Le boucanier sortit en enfermant Croustillac à double tour.
Le chevalier, assez contrarié, ouvrit une fenêtre qui donnait sur le petit parc; elle était garnie d’un treillis de mailles d’acier qu’il était impossible de briser, mais qui ne cachait en rien la vue du délicieux jardin que la lune éclairait alors d’une douce clarté.
Croustillac, assez peu rassuré, interrogea les boiseries et le plancher de sa chambre, pour s’assurer qu’ils ne cachaient pas de piége; il regarda sous son lit, sonda le plafond avec la pointe de son épée; il ne trouva rien de suspect.
Néanmoins, pour plus de prudence et de sûreté, le chevalier résolut de se coucher tout habillé, après avoir placé sa fidèle rapière dans la ruelle et à sa portée.
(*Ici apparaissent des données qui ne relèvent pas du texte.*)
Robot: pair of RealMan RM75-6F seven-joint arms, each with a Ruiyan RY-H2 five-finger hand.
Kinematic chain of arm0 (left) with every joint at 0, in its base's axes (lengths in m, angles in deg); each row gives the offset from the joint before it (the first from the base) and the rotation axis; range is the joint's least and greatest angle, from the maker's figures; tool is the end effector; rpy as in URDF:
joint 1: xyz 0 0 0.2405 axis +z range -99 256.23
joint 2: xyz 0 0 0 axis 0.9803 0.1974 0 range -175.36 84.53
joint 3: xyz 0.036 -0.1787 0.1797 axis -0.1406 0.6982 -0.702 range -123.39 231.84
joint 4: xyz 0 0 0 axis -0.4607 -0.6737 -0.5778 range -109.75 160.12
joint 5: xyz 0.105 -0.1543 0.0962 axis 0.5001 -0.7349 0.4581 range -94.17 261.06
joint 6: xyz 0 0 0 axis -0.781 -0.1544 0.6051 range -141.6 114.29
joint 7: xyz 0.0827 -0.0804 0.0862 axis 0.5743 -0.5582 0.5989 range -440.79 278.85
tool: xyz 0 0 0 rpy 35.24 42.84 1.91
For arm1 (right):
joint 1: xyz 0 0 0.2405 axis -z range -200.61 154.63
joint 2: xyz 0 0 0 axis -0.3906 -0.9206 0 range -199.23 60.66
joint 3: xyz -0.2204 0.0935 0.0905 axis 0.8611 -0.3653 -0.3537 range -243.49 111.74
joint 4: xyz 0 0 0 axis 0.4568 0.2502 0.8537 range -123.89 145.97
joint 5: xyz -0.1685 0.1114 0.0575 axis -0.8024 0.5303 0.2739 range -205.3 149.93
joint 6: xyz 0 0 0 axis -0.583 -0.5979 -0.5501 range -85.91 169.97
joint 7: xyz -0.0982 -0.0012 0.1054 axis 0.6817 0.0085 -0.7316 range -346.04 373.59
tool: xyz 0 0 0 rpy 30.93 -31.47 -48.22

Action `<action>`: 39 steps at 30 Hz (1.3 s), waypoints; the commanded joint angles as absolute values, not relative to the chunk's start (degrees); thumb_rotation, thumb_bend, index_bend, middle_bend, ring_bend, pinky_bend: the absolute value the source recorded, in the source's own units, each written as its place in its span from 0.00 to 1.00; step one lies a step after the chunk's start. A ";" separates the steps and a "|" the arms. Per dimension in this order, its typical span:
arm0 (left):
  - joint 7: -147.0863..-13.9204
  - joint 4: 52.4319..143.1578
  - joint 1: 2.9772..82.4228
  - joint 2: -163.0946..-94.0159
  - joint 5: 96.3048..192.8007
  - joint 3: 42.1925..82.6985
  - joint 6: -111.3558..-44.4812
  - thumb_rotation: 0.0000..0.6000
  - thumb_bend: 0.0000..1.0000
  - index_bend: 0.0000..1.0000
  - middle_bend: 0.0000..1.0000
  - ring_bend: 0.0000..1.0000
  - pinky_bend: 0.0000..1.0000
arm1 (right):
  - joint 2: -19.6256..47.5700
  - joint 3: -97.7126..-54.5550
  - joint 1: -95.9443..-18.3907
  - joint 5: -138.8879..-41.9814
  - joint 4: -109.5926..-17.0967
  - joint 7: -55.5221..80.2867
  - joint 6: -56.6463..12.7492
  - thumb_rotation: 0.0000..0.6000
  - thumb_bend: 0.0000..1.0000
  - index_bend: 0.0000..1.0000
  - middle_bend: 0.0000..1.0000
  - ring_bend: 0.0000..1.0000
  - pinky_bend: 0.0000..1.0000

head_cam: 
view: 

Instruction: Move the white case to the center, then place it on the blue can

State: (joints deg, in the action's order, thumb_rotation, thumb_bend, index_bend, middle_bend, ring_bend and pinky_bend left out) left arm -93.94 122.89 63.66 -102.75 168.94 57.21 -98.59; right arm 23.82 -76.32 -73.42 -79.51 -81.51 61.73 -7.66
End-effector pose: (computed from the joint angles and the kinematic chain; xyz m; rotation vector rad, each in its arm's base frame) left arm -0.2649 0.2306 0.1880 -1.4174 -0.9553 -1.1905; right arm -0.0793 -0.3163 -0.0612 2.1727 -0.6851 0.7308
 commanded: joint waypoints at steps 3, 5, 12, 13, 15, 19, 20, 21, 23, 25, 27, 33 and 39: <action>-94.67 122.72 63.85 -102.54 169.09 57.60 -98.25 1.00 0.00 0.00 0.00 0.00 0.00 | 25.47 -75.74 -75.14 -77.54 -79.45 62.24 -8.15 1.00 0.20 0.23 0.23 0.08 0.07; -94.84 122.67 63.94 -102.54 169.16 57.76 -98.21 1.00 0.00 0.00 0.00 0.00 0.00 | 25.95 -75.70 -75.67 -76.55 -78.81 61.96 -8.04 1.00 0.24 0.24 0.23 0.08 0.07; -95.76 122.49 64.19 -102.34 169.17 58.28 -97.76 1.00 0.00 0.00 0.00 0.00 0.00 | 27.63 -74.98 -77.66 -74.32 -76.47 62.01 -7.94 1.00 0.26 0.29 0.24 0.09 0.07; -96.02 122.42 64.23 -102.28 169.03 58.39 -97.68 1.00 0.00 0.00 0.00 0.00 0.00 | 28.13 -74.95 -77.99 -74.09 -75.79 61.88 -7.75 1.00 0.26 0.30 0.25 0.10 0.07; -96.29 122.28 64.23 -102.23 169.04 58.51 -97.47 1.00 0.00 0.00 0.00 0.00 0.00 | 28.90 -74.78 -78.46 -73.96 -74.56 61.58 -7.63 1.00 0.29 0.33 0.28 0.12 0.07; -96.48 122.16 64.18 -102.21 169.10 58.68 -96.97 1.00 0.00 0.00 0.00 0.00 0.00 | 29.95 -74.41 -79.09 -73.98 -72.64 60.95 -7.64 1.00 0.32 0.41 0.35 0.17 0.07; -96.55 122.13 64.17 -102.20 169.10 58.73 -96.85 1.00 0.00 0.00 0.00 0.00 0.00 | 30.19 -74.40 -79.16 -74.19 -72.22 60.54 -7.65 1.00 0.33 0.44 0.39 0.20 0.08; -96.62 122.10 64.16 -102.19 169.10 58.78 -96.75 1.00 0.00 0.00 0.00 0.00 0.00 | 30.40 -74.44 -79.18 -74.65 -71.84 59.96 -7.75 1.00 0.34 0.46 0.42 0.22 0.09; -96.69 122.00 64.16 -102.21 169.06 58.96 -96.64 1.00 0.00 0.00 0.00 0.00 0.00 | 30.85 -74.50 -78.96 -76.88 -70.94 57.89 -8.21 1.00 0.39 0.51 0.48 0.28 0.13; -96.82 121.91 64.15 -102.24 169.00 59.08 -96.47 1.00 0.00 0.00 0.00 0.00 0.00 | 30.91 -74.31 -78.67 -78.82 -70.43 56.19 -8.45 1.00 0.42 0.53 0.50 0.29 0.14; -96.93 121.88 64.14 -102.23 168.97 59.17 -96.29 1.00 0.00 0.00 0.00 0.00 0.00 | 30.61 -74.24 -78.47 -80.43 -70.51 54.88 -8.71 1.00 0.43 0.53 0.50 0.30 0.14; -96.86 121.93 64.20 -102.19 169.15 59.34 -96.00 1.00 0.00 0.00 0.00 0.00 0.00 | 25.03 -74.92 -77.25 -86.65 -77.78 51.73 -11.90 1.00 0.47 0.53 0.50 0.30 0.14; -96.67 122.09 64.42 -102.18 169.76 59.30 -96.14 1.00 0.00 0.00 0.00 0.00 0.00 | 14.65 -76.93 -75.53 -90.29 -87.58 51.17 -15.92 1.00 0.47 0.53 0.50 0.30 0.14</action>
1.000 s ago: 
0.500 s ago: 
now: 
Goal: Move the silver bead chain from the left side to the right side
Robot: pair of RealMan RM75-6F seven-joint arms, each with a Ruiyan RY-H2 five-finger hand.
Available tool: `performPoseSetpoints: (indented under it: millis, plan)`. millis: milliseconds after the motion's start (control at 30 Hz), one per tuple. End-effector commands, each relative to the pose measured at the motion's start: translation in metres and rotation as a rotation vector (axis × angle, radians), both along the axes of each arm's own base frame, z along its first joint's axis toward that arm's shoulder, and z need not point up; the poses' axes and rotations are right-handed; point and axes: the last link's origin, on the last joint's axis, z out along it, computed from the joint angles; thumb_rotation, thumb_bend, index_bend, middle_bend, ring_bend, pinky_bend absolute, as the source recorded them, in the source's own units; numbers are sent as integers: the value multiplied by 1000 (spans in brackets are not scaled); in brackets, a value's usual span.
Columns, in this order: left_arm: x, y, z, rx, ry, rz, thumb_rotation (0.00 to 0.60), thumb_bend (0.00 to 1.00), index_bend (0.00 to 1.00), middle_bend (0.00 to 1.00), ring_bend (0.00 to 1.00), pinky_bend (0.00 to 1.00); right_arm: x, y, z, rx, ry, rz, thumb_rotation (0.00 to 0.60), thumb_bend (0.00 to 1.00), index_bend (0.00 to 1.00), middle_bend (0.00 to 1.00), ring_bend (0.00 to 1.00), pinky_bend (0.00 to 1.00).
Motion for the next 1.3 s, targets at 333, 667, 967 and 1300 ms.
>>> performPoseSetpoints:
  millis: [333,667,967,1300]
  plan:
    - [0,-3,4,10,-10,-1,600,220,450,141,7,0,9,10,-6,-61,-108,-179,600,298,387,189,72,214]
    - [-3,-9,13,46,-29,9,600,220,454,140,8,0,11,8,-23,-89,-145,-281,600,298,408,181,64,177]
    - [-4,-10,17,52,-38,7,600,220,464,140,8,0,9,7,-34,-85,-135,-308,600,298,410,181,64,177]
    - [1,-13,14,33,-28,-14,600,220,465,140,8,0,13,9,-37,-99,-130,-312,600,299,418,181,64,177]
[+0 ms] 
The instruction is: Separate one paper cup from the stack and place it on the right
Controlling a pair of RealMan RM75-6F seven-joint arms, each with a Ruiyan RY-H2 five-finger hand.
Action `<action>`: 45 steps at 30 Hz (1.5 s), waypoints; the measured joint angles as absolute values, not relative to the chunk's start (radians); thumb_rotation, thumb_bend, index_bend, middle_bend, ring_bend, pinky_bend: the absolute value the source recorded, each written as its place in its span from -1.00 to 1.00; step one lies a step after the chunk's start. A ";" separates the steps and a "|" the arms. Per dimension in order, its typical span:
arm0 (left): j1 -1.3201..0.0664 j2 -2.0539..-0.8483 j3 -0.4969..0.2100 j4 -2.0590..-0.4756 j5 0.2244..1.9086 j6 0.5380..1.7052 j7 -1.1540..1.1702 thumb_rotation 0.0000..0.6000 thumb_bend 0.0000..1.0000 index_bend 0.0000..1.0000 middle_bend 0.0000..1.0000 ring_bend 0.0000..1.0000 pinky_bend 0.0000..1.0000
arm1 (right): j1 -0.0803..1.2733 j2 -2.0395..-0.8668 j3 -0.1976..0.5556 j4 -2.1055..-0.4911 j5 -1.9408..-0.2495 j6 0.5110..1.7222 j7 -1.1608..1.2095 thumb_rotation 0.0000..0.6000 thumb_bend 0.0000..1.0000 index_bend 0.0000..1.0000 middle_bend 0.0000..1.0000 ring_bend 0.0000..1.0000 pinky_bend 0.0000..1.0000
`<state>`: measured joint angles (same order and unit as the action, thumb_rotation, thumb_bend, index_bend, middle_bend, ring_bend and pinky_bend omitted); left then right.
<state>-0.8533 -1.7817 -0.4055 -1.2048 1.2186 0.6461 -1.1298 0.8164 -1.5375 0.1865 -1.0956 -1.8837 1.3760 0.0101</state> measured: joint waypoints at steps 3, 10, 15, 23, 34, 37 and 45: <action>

Malgré sa résolution de veiller, les fatigues et les émotions de la journée plongèrent bientôt l’aventurier dans un profond sommeil. . . .
. . . . . . . . . . . . . . . . . . . . . . . . .
Angèle, assise dans un salon dont nous avons parlé, disait au boucanier:
—Malheureusement cet homme est moins sot et moins crédule que nous le pensions... Pourvu qu’il ne soit pas dangereux?
—Non, non, rassure-toi, dit le boucanier. Il a voulu faire l’esprit fort... mais nos deux histoires l’ont frappé; Il se souviendra longtemps de cette soirée... et qui mieux est, il en parlera; crois-moi, toutes les exagérations qu’il racontera rajeuniront les récits mystérieux que l’on fait sur le Morne-au-Diable.